Your objective ▸ Using the entries that follow, write out the line containing "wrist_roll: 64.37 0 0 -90", the line containing "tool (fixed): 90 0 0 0", and every line between them, exactly and nothing else.

Provided entries ▸

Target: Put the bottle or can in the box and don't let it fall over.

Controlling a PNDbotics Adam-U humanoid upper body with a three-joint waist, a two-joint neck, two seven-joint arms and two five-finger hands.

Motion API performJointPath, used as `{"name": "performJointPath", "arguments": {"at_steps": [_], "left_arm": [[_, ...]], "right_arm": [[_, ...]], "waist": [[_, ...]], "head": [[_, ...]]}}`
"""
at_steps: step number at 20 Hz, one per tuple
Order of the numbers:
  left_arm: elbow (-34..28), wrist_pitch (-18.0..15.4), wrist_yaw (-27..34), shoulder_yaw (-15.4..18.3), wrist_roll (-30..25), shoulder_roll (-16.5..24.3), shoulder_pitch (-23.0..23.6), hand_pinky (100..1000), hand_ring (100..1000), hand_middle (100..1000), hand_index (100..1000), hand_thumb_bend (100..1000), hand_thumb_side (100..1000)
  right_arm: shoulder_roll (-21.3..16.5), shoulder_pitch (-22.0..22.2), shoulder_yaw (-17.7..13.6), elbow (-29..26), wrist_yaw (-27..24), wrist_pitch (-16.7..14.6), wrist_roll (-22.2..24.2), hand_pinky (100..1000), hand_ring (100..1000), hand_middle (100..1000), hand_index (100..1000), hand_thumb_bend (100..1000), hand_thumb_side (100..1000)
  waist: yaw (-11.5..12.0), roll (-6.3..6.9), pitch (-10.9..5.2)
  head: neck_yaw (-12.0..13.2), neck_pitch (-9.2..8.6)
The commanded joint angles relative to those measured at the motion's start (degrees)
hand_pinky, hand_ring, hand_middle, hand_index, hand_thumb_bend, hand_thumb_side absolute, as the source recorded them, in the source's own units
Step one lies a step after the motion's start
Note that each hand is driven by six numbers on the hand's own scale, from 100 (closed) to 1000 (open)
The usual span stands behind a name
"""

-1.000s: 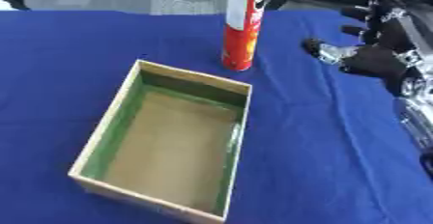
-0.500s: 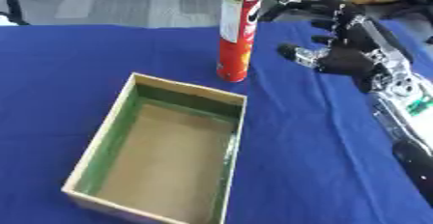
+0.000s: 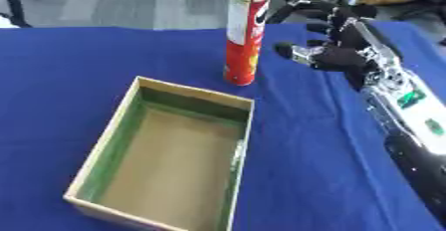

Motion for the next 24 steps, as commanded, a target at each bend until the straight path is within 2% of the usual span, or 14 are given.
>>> {"name": "performJointPath", "arguments": {"at_steps": [1,20,21,22,24], "left_arm": [[-0.4,0.1,0.2,0.5,-0.1,1.4,-0.6,747,791,783,819,759,515],[-0.5,0.5,0.3,0.1,-0.4,0.7,-1.0,745,790,783,814,735,527],[-0.5,0.6,0.3,0.1,-0.4,0.7,-1.0,745,790,783,814,735,527],[-0.5,0.6,0.3,0.1,-0.5,0.7,-1.1,745,790,783,814,735,528],[-0.6,0.6,0.3,0.0,-0.6,0.7,-1.2,745,790,783,815,735,528]], "right_arm": [[0.0,-2.1,0.1,1.9,-0.6,-0.2,0.3,883,934,898,947,660,100],[4.2,-10.7,1.2,12.6,0.5,-4.1,1.8,885,942,897,949,666,100],[4.3,-11.1,1.2,12.9,0.5,-4.1,1.8,885,943,897,948,695,100],[4.4,-11.5,1.2,13.1,0.5,-4.2,1.8,885,943,897,948,667,100],[4.5,-12.5,1.3,13.8,0.5,-4.3,1.8,885,944,897,948,665,100]], "waist": [[0.1,0.23,-0.73],[1.4,0.48,0.80],[1.5,0.47,0.87],[1.6,0.43,0.98],[1.9,0.36,1.18]], "head": [[0.1,-0.63],[-0.5,-1.90],[-0.5,-1.96],[-0.5,-2.05],[-0.6,-2.25]]}}
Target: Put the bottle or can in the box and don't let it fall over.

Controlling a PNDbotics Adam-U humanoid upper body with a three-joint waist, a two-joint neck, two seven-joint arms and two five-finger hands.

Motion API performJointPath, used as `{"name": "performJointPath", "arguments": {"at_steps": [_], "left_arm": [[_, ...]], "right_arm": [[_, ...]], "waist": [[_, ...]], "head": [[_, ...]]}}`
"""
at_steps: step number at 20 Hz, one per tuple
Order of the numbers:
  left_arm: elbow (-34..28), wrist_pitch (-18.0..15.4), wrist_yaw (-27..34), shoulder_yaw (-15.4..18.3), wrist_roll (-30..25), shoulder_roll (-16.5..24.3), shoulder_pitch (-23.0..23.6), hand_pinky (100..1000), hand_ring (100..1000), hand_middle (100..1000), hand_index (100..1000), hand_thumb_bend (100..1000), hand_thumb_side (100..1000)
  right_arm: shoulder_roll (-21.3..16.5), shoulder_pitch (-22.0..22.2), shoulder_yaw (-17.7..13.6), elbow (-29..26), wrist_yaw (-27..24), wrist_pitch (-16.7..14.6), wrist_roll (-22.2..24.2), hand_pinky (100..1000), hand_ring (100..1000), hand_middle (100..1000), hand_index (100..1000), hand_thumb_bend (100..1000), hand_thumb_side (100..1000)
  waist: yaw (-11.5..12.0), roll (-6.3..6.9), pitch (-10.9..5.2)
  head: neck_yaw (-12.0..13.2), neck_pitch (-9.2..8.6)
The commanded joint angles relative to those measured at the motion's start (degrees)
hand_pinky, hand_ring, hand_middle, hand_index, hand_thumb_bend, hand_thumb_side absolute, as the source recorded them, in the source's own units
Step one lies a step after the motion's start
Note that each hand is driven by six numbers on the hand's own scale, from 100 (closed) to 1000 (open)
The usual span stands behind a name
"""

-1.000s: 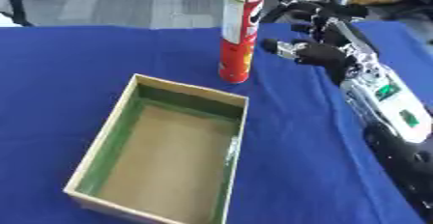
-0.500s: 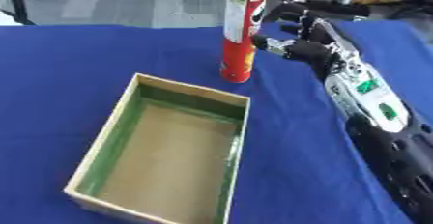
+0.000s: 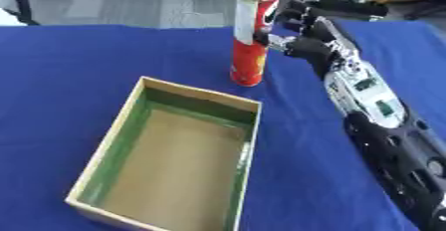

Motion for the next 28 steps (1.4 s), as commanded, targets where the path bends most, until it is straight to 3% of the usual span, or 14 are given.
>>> {"name": "performJointPath", "arguments": {"at_steps": [1,18,28], "left_arm": [[-0.6,0.2,0.3,0.4,-0.2,1.2,-0.8,745,790,783,814,734,529],[-0.9,0.4,0.4,0.4,-0.4,0.8,-1.4,745,790,785,814,725,540],[-1.1,0.5,0.2,0.3,-0.6,0.7,-1.4,746,791,786,813,711,550]], "right_arm": [[-0.6,-2.0,-0.2,0.7,0.1,-0.4,0.0,885,944,897,948,665,100],[0.7,-8.5,0.4,7.1,-2.7,-1.7,0.7,883,943,890,941,650,100],[0.3,-9.4,0.0,8.5,-0.1,-2.0,-1.0,884,944,895,944,663,100]], "waist": [[0.3,0.04,-0.61],[1.7,-0.24,1.12],[1.9,-0.51,1.57]], "head": [[-0.3,-1.03],[-1.1,-2.05],[-1.2,-2.26]]}}
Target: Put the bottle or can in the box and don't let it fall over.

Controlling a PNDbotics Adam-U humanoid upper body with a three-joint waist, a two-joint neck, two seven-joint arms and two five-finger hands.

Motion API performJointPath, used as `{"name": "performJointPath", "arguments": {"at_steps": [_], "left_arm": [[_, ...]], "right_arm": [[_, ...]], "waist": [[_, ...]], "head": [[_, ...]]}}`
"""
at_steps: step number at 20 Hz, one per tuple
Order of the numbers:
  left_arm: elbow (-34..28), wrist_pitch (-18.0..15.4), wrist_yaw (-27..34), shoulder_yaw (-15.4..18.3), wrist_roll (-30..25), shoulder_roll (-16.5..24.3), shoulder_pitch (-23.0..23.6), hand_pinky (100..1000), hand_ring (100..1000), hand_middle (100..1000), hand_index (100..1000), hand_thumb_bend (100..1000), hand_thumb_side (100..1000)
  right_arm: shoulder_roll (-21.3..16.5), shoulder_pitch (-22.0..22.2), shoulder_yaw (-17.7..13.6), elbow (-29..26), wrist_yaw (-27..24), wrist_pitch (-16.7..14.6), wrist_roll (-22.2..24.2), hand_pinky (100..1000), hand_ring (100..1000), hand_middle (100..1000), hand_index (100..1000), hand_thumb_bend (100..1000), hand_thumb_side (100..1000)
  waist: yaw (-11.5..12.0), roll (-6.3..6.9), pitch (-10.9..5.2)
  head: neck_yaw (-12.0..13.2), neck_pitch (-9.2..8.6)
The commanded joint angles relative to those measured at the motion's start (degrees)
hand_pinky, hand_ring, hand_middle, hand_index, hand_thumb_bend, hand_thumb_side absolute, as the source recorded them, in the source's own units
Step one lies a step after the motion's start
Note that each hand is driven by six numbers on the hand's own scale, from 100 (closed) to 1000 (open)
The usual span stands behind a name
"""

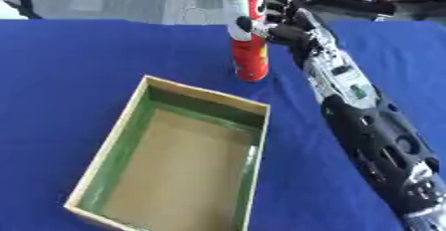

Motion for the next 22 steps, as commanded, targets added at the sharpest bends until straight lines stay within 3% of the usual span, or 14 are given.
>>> {"name": "performJointPath", "arguments": {"at_steps": [1,11,12,13,22], "left_arm": [[-1.1,0.0,0.1,0.5,-0.2,1.3,-0.4,746,791,787,813,711,551],[-1.2,0.2,-0.1,0.4,-0.4,1.2,-0.3,747,792,787,812,695,560],[-1.2,0.2,-0.1,0.4,-0.4,1.2,-0.4,747,792,788,813,685,560],[-1.3,0.3,-0.2,0.4,-0.4,1.3,-0.4,747,792,788,813,695,560],[-1.5,0.3,-0.3,0.4,-0.7,1.3,-0.7,747,792,789,812,690,564]], "right_arm": [[-1.6,-1.3,-0.8,0.0,1.8,-0.3,-0.9,884,944,896,945,664,100],[-2.3,-2.7,-1.2,1.2,5.5,-0.8,-1.5,893,951,906,949,687,100],[-2.4,-2.9,-1.3,1.5,5.6,-0.8,-1.6,893,950,906,949,641,111],[-2.5,-3.1,-1.3,1.8,5.6,-0.8,-1.7,892,950,905,949,686,100],[-2.5,-4.7,-1.5,4.0,4.4,-1.1,-2.7,886,938,867,933,663,100]], "waist": [[0.2,0.13,-0.79],[0.5,-0.30,-0.21],[0.6,-0.33,-0.15],[0.7,-0.37,-0.06],[1.2,-0.60,0.64]], "head": [[-0.2,-0.86],[-0.6,-1.26],[-0.7,-1.33],[-0.8,-1.43],[-1.4,-2.23]]}}
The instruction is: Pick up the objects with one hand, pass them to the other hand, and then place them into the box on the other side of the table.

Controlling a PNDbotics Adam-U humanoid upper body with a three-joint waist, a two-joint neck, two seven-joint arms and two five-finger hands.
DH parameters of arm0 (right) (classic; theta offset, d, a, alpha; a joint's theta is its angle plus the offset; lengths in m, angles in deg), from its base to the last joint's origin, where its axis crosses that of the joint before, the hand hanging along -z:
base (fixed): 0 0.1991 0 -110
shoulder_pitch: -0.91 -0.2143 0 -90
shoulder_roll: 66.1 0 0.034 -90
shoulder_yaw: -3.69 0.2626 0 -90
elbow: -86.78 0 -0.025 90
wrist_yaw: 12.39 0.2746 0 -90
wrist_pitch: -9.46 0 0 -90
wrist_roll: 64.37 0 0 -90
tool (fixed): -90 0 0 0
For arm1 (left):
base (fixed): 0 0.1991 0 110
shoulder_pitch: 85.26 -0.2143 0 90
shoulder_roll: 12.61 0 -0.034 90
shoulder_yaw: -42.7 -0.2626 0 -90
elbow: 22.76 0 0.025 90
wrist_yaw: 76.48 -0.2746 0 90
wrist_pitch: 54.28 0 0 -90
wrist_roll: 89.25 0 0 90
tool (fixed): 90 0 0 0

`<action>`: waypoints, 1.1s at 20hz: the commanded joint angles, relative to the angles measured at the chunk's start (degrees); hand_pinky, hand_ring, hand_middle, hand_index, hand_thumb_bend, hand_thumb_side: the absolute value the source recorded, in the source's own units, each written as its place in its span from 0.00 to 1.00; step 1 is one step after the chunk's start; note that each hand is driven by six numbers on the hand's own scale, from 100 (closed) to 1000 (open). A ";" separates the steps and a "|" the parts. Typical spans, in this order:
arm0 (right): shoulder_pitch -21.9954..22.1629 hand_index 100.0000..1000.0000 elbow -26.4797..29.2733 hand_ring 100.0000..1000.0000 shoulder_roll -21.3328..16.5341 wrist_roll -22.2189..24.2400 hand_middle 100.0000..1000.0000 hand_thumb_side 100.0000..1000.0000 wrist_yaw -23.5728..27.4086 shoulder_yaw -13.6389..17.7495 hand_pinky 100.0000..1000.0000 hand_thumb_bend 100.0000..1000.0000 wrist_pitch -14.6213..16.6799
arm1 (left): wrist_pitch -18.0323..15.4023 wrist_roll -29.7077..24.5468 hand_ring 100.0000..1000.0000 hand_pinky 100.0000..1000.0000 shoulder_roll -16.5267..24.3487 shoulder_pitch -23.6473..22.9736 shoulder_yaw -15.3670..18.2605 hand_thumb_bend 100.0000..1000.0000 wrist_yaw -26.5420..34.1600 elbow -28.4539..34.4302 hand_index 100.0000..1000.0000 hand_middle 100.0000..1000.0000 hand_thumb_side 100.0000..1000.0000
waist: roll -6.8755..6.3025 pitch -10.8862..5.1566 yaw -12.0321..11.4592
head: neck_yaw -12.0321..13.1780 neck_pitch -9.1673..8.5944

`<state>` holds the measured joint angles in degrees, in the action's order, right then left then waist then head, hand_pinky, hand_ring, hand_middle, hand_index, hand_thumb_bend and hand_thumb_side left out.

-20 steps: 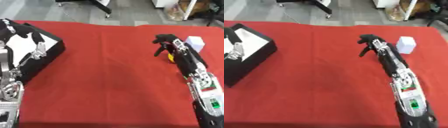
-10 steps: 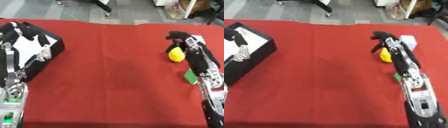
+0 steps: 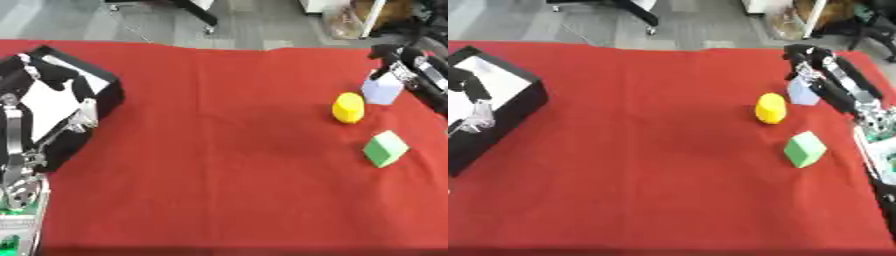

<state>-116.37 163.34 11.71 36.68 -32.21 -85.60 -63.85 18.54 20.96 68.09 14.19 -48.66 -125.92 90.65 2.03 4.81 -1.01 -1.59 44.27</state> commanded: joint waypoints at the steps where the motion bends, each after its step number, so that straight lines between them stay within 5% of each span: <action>1: -1.78 0.91 -4.31 0.66 -3.43 -0.50 0.81 1.00 -3.58 -0.02 1.00 0.00 2.13 | -0.15 -0.29 0.30 0.51 0.33 0.24 -0.17 0.00 0.18 1.17 0.51 0.35 0.17 | -0.02 -0.94 0.00 | -0.34 -0.16; 7: -3.29 0.93 -11.87 0.70 -4.33 0.92 0.83 1.00 -10.81 -0.64 0.99 0.01 2.04 | -0.16 -0.59 0.30 0.51 0.23 0.04 -0.36 0.00 0.29 1.17 0.51 0.35 0.18 | 0.02 -1.16 -0.13 | -0.81 -0.16; 14: -3.45 0.96 -12.82 0.77 -3.77 4.66 0.86 0.97 -19.02 -1.78 0.97 0.08 4.23 | -0.18 -0.82 0.30 0.51 0.15 -0.04 -0.40 0.00 0.40 1.17 0.51 0.34 0.18 | 0.08 -1.16 -0.25 | -0.49 -0.16; 22: -3.36 0.97 -13.94 0.79 -3.25 7.80 0.87 0.98 -22.07 -1.96 0.96 0.09 6.42 | -0.07 -1.24 0.30 0.51 0.06 -0.20 -0.43 0.00 0.51 1.17 0.51 0.34 0.19 | 0.17 -1.13 -0.31 | -0.05 -0.16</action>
<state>-118.86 149.00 9.74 44.06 -53.66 -87.78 -57.67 18.50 19.89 67.90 13.71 -48.99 -125.66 90.65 2.20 4.54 -1.33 -1.81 44.27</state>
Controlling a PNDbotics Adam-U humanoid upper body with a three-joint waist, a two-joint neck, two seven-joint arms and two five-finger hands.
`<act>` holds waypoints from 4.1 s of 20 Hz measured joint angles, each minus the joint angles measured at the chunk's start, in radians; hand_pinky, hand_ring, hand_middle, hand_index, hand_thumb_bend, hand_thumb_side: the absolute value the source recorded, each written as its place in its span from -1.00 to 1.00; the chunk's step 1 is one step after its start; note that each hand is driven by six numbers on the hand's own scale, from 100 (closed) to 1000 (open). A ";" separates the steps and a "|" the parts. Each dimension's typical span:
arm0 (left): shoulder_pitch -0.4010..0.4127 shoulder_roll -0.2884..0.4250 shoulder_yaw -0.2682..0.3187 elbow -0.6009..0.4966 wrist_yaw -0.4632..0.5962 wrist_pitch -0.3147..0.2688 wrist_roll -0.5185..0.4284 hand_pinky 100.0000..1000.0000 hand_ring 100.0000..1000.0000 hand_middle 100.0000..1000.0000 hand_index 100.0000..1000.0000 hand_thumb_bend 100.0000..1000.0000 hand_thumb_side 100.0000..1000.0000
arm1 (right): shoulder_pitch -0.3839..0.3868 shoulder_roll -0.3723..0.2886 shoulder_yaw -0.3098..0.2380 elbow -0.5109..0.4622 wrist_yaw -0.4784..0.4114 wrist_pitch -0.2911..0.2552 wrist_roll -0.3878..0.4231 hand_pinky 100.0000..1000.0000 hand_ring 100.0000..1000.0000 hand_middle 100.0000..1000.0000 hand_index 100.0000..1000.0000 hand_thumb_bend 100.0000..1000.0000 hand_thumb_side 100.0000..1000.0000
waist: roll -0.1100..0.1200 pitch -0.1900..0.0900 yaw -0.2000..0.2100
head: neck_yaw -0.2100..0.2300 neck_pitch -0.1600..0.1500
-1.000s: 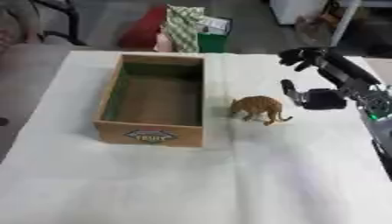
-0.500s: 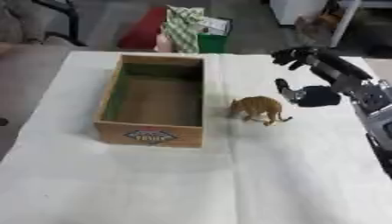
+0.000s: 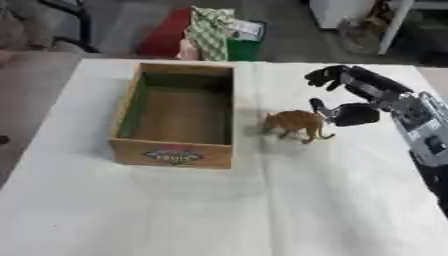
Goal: Pick up objects on the table and place them in the box.
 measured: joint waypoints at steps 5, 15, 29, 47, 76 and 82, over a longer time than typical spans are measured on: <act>0.001 0.000 0.000 0.000 0.000 0.001 -0.001 0.04 0.48 0.05 0.13 -1.00 0.49 | -0.020 0.020 0.012 0.057 0.037 -0.002 0.010 0.47 0.61 0.51 0.81 -1.00 -0.02 | 0.002 0.000 0.000 | 0.000 0.000; 0.003 0.000 0.000 0.000 0.001 0.001 -0.001 0.04 0.48 0.05 0.13 -1.00 0.49 | -0.044 0.053 0.017 0.158 0.103 -0.038 0.027 0.47 0.61 0.51 0.81 -1.00 0.10 | 0.006 -0.001 0.000 | 0.000 0.000; 0.003 0.000 -0.001 0.000 0.006 0.002 -0.002 0.04 0.48 0.05 0.13 -1.00 0.49 | -0.042 0.061 0.029 0.218 0.162 -0.056 0.024 0.47 0.60 0.50 0.80 -1.00 0.18 | 0.006 -0.001 0.004 | -0.003 0.000; 0.003 0.000 -0.006 0.000 0.009 0.003 -0.003 0.04 0.48 0.05 0.13 -1.00 0.49 | -0.051 0.071 0.035 0.236 0.225 -0.075 -0.015 0.20 -0.07 -0.28 0.10 -1.00 -0.58 | 0.006 -0.001 0.006 | -0.004 0.000; 0.003 0.000 -0.006 0.000 0.009 0.003 -0.003 0.04 0.48 0.05 0.13 -1.00 0.49 | -0.082 0.068 0.007 0.081 0.053 -0.048 -0.064 -0.17 -0.64 -1.00 -0.64 -1.00 -0.75 | 0.006 -0.005 0.004 | -0.005 0.000; 0.003 0.000 -0.006 0.000 0.010 0.004 -0.005 0.04 0.48 0.05 0.13 -1.00 0.49 | -0.167 0.069 0.004 0.085 0.016 -0.037 -0.057 -0.18 -0.63 -1.00 -0.63 -1.00 -0.76 | 0.006 -0.007 0.011 | -0.008 0.000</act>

Answer for the task ▸
wrist_roll: 64.37 0 0 -90
tool (fixed): -90 0 0 0
For arm1 (left):
base (fixed): 0 0.1991 0 110
shoulder_pitch: 85.26 -0.2143 0 90
shoulder_roll: 12.61 0 -0.034 90
shoulder_yaw: -42.7 -0.2626 0 -90
elbow: 22.76 0 0.025 90
wrist_yaw: 76.48 -0.2746 0 90
wrist_pitch: 54.28 0 0 -90
wrist_roll: 89.25 0 0 90
tool (fixed): 90 0 0 0

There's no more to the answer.